28—29 十三歳の少年の一人称で

もう何年も前にこのデューモントで、ふたつのまったく関係のない殺人が、偶然にも同時に引き起こされた。殺人だったとは気づかれないまま、どちらも経過していった時間の底に埋もれ、未解決のまま町の人々からはほとんど忘れられた出来事となっている。日常生活のなかのほんのちょっとしたことから、このふたつの出来事へやがては到達するはずの最初の一歩を、少年は踏み出してしまう。ふたつの殺人の真相に、彼はどこまで接近することが出来るか。

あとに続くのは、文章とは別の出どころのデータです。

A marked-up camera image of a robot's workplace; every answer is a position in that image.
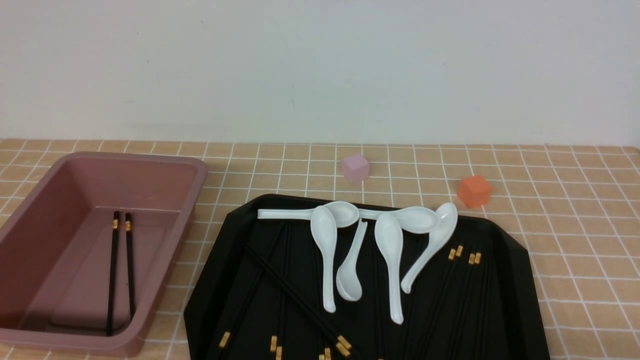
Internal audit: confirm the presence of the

少年の一人称を支え、その語りを推進させていくサスペンスが、そこに発生する。
ふたつの殺人のどちらもが、具体的な事実関係をそれぞれに持っていた。真相とはその事実関係であり、それはどちらの出来事においても、ひとつしかない。存分に時間が経過したあと、数少ない、しかもどれも小さくて断片的な手がかりを積み重ねる作業をとおして、殺人として現実に存在した事実関係に、どこまで迫ることが出来るか。推理によって組み上げた真相の構造が、現実にあった事実関係の構造と、どこまで合致するか。おそらくこうだったのだろう、とひとまずは言いきっていいぎりぎりのところまでは、到達することが出来る。

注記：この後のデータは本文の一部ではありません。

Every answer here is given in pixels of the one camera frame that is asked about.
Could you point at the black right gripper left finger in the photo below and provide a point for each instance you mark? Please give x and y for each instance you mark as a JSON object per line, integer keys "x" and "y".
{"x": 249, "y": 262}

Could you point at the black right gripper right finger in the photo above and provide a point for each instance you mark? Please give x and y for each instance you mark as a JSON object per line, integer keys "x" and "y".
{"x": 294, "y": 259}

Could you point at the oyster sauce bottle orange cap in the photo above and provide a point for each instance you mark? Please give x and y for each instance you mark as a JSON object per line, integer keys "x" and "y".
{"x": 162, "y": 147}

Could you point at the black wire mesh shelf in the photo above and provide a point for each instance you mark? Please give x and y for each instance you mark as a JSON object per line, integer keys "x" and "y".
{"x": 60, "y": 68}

ふたつの殺人に関して、その真相をすべて明らかにすることは出来ない、という方針で書かれている。正解はそれしかないだろう。手がかりがどこにもなく、しかも事実関係はとっくに消えているのだから、真相など明かしようもない。ふたつの殺人のうちひとつは、かなりのところまで解明される。そしてもうひとつは、全体像がぼんやりと浮かんだところで、物語は終わりとなる。かなりのところまで解明される殺人は、その出来事の構造が単純であるからだ。そしてその殺人事件は、一九五八年東テキサスの小さな町に生きた、最底辺と言ってもいいほどに貧しい人の側に、振り当ててある。ごく曖昧にしか解明されない殺人のほうは、その町でいちばんの金持ちの側の出来事として、物語が作ってある。作者によってここに対比が意図されているようだ、と僕は思う。

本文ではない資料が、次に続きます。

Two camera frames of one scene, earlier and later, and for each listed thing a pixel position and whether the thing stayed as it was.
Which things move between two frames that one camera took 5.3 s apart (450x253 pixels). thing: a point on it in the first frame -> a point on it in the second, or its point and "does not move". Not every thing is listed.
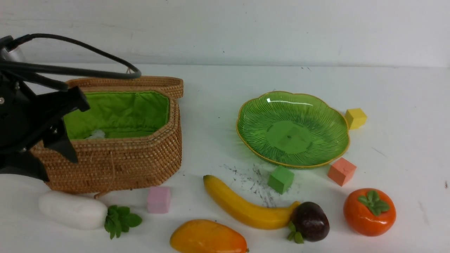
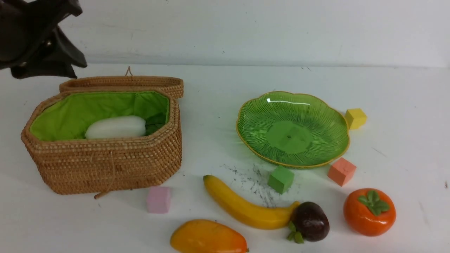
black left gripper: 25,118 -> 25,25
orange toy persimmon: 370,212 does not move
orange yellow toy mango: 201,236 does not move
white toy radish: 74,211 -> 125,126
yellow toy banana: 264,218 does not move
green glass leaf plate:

殺されたのはどちらの場合も女性だった。遠い昔の殺人の真相が解き明かされるとは、彼女たちを殺したそれぞれの人たちが、なぜ殺さなければいけなかったのか、その理由が明らかになることにほかならない。どちらの殺人においても、殺した理由は、自分のありかたをそれによって支え、補強し、出来ることなら増幅もしたいという、エゴにかかわる問題だった。東テキサスの小さな町、という限定された時空間のなかに、ふたとおりのエゴが対比されて描かれている。読み終えて半年後のいま物語を振り返って、僕はそんなふうにも感じている。